Se for aprovada, será a primeira vez em que tokens, representações digitais de ativos (como ações ou obrigações) serão negociados num grande mercado de capitais e representará também a tentativa mais ambiciosa de um operador de bolsa de valores de trazer a liquidação baseada em blockchain para o sistema.

“É um desenvolvimento que é de enorme relevância porque assinala um passo decisivo na modernização dos mercados financeiros globais”, diz ao Jornal Económico (JE) Luís Tavares Bravo, economista, consultor e presidente da International Affairs Network. “Trata-se de uma potencial transformação estrutural dos mercados de capitais, capaz de redefinir a forma como investidores, empresas e instituições interagem, aumentando a eficiência, a transparência e a acessibilidade a nível mundial”, acrescenta.

“Marca o início de uma verdadeira revolução no ecossistema financeiro dos EUA com a Web3”, reforça Paulo Cardoso Amaral, professor da Universidade Católica de Lisboa.

Chuck Mack, vice-presidente sénior de Mercados na América do Norte da Nasdaq tem dito sobre a proposta submetida à SEC constitui um estímulo ao debate público e colaboração com stakeholders. “Estamos ansiosos para ouvir diferentes perspetivas. Aliás, parte da razão do nosso registo é fomentar o debate de forma muito transparente”, diz.

A Nasdaq não está a construir o seu próprio blockchain e propõe utilizar como base uma solução no Hyperledger Besu, um cliente Ethereum empresarial concebido para redes privadas. A proposta pretende alavancar a infraestrutura atual dos mercados dos EUA para permitir a negociação de valores tokenizados.

Coexistirão duas formas de negociação, a atual e a tokenização. Partirão do mesmo livro de ordens, terão a mesma prioridade de execução e garantirão os mesmos direitos dos acionistas. Mack sublinha que a Nasdaq que introduzir inovações, mas mantendo os pilares tradicionais dos mercados americanos de descoberta de preços, transparência e melhor execução.

À procura de densidade

Este passo dado pela Nasdaq é importante, mas não é isolado. Trata-se de mais um agente na corrida da tokenização.

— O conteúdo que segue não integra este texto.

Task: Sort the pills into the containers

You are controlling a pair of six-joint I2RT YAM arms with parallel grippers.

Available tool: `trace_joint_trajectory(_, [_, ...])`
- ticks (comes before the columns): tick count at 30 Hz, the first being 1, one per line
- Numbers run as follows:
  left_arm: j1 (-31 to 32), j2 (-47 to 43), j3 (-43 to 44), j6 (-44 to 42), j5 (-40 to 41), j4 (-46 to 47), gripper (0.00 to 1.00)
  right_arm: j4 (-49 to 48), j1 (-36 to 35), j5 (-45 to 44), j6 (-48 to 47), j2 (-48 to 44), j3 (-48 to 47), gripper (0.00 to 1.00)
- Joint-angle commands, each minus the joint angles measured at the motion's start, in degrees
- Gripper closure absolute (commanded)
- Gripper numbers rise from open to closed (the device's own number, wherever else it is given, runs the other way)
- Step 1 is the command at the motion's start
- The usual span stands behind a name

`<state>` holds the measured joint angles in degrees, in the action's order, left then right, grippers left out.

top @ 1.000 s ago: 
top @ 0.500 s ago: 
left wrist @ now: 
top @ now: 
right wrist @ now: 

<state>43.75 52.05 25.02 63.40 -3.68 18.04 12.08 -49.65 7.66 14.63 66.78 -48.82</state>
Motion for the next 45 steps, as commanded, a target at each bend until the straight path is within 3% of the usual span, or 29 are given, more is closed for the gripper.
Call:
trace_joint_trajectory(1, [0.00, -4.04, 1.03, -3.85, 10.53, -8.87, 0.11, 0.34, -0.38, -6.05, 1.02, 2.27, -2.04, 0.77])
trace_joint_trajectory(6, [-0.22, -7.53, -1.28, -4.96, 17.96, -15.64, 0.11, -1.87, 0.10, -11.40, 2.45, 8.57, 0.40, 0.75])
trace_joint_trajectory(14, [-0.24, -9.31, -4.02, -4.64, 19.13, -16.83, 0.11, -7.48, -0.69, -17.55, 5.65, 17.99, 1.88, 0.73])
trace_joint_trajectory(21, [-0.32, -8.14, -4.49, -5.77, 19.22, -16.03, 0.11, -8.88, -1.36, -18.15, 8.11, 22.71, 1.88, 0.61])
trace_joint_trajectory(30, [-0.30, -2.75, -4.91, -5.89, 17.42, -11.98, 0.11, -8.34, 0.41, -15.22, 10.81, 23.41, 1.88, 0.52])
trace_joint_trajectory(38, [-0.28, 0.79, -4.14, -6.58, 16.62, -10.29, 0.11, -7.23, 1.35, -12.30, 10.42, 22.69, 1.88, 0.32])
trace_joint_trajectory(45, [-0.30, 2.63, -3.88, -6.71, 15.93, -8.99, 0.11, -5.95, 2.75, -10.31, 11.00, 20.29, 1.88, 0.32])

A Coinbase, a maior corretora de criptomoedas dos EUA, também já tinha procurado a permissão da SEC para oferecer “ações tokenizadas” aos seus clientes. Alguns grandes bancos globais, incluindo o Bank of America e o Citigroup encaram a oportunidade de lançamento de ativos tokenizados, incluindo stablecoins.

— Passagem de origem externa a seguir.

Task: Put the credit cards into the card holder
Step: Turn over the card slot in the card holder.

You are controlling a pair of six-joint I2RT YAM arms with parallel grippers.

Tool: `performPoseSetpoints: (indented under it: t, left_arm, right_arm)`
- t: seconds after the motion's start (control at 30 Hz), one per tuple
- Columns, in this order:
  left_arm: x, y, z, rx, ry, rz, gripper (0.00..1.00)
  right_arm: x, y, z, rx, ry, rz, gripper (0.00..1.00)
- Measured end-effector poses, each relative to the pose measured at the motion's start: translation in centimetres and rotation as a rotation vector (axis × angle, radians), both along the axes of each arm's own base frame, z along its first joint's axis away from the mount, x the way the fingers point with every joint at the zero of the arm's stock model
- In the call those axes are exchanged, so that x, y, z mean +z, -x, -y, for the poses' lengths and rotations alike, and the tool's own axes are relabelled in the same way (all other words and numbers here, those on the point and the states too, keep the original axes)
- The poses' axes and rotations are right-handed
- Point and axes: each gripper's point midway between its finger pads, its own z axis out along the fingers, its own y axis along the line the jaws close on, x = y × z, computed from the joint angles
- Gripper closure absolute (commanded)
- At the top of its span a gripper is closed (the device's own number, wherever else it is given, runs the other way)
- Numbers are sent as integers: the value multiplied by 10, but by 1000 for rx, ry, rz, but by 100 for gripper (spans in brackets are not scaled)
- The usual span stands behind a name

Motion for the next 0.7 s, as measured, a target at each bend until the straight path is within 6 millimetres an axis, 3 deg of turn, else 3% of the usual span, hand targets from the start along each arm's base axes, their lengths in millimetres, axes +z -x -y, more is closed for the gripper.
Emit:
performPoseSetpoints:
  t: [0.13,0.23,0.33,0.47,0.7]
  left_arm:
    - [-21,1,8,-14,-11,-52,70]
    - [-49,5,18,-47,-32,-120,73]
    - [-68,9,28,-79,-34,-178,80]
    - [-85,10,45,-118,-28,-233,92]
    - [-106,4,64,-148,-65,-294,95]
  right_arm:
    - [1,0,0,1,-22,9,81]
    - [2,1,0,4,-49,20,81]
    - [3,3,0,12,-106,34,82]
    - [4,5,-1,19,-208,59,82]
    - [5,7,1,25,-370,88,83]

O grupo de trabalho que trabalha com a Hyperledger Foundation para o desenvolvimento do mercado de tokens junta empresas como a consultora Accenture, Consensys, o financeiro Citigroup, a Mastercard, o Santander e a Visa.

Para que a solução seja viável, é preciso que o movimento ganhe densidade com o uso e o acesso generalizado. A ideia que os agentes de mercado têm, e daí o entusiasmo com o que está a propõe a Nasdaq, é que assim que as ações estabilizarem na blockchain, o resto de Wall Street seguirá o exemplo. O movimento torna-se imparável.

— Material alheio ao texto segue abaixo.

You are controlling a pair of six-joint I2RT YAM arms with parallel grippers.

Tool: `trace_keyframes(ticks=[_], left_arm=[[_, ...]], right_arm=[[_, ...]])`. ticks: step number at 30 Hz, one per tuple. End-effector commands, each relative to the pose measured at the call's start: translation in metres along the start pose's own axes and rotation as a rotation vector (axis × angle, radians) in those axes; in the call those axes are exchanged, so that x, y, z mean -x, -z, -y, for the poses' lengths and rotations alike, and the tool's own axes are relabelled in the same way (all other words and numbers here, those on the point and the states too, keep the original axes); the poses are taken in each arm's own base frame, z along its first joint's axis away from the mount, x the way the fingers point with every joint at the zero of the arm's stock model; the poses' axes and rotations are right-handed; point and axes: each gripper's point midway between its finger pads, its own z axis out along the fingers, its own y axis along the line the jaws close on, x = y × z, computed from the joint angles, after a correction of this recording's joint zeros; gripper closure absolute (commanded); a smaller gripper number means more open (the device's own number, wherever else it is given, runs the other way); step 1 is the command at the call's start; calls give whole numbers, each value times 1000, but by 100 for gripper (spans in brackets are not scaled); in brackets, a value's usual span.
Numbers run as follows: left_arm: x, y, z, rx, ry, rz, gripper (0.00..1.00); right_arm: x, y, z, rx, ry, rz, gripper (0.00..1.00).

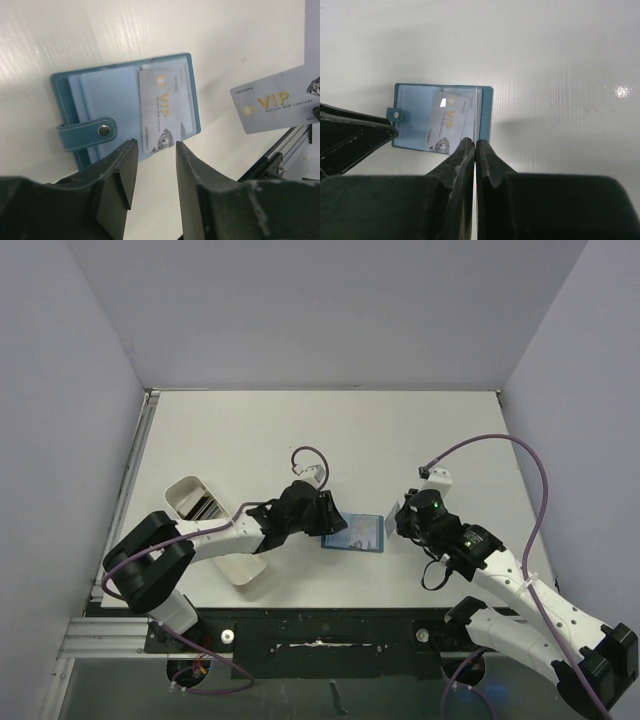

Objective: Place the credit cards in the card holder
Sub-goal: Insert the credit card into the card holder.

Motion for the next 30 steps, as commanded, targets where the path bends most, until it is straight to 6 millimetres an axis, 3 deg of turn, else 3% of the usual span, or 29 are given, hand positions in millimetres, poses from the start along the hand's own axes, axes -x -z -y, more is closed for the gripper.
trace_keyframes(ticks=[1, 10, 18, 23, 30], left_arm=[[14, 5, 18, -100, -73, -9, 63], [9, -7, 35, -214, -28, -76, 58], [8, -25, 14, -153, 13, -80, 58], [8, -33, 4, -124, 17, -85, 58], [5, -43, 1, -111, 20, -105, 58]], right_arm=[[20, -10, -5, 4, -4, 40, 100], [17, -35, -3, 98, -54, -20, 100], [11, -39, -18, 195, -80, -37, 100], [-5, -48, -14, 187, -96, -72, 100], [-38, -53, 9, 102, -111, -142, 100]])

“Para que o mercado regulado possa realmente florescer com a Web3, é necessário tokenizar todos os elementos envolvidos nas transações, começando pelas formas mais simples de troca de valor, como o dinheiro, e pela identidade digital dos intervenientes”, avisa Paulo Cardoso do Amaral. “A Europa já definiu uma abordagem sólida e eficaz para ambos os casos, mas tem faltado estratégia. Falta perceber se os EUA seguirão o mesmo caminho, pois, se assim for, poderemos estar perante o nascimento do futuro líder da 4.ª Revolução Industrial”, conclui.